Small speedup from hyper-threading?

Discussion in 'iMac' started by 5iMacs, Oct 25, 2014.

  1. 5iMacs macrumors regular

    Joined:
    Oct 25, 2014
    #1
    I've been using, upgrading, and benchmarking Macs for long enough to prove that the Geekbench benchmarks are really quite accurate and useful. Especially for operations that really max out the machine like rendering and video encoding, and the text processing and machine learning computations I do for research. The relative differences in processing time line right up with the Geekbench numbers.

    You could look at it as a really strong base config or a really moderate upgrade, but I think this is the smallest delta in the Multi-Core score that I've seen in the top and bottom CPU configs in an iMac, just 21%.

    http://browser.primatelabs.com/geekbench3/1090987
    http://browser.primatelabs.com/geekbench3/1094679


    Given that 10% of that is just the clock speed difference, I feel like only a 10% boost from employing hyper-threading is small compared to what I've seen in the past, although I don't have exact numbers at my finger tips.
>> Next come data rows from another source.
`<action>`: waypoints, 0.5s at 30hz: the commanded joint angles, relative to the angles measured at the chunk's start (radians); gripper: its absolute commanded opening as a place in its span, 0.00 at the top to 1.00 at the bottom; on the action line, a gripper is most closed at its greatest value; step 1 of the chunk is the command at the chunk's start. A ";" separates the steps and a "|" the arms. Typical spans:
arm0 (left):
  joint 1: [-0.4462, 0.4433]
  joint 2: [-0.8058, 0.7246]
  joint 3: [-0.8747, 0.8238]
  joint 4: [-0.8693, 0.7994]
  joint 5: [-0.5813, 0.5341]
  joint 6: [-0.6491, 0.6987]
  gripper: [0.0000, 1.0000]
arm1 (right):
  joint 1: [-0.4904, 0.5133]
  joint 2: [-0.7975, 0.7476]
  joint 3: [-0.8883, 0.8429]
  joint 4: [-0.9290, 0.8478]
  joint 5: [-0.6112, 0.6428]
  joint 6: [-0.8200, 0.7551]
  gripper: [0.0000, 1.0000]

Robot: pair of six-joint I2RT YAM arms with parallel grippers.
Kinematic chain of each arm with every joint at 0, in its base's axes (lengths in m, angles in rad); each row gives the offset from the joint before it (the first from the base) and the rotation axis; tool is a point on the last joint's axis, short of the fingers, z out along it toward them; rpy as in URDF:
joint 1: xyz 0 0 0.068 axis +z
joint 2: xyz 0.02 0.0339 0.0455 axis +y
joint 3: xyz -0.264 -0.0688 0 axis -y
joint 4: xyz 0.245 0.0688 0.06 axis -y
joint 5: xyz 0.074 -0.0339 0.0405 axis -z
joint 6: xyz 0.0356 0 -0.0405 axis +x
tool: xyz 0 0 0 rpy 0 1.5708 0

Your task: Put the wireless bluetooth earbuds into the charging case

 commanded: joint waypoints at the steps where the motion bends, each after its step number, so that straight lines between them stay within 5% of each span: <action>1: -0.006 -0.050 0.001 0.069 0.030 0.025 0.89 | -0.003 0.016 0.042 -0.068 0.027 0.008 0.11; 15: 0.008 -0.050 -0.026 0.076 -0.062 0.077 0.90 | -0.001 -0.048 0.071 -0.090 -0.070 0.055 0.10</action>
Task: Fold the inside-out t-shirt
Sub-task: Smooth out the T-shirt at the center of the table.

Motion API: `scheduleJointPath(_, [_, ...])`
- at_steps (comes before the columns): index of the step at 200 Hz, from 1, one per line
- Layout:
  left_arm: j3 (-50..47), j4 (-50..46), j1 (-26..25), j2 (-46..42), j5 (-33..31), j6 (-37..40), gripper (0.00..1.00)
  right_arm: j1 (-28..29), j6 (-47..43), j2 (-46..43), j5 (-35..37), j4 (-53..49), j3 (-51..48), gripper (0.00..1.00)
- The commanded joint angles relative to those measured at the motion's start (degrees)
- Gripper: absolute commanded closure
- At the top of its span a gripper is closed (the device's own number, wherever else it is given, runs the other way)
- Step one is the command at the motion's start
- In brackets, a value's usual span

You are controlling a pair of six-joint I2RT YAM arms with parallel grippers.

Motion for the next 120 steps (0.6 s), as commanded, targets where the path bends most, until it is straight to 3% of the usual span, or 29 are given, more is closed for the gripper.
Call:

Is this the way you guys remember it?
     
  2. yjchua95 macrumors 604

    Joined:
    Apr 23, 2011
    Location:
    GVA, KUL, MEL (current), ZQN
    #2
    These scores aren't really accurate as they're 32-bit variants.

    Here's a more accurate comparison: http://browser.primatelabs.com/geekbench3/compare/1088621?baseline=1107697

    It's a 35% increase in performance for a 14.2% increase in clock speed.
     
  3. 5iMacs thread starter macrumors regular

    Joined:
    Oct 25, 2014
    #3
    Why are you using the lowest i5 score and the highest i7 score if you are trying to be accurate?
     
  4. yjchua95 macrumors 604

    Joined:
    Apr 23, 2011
    Location:
    GVA, KUL, MEL (current), ZQN
    #4
    Hmm...if you want to be nitpicky, so be it.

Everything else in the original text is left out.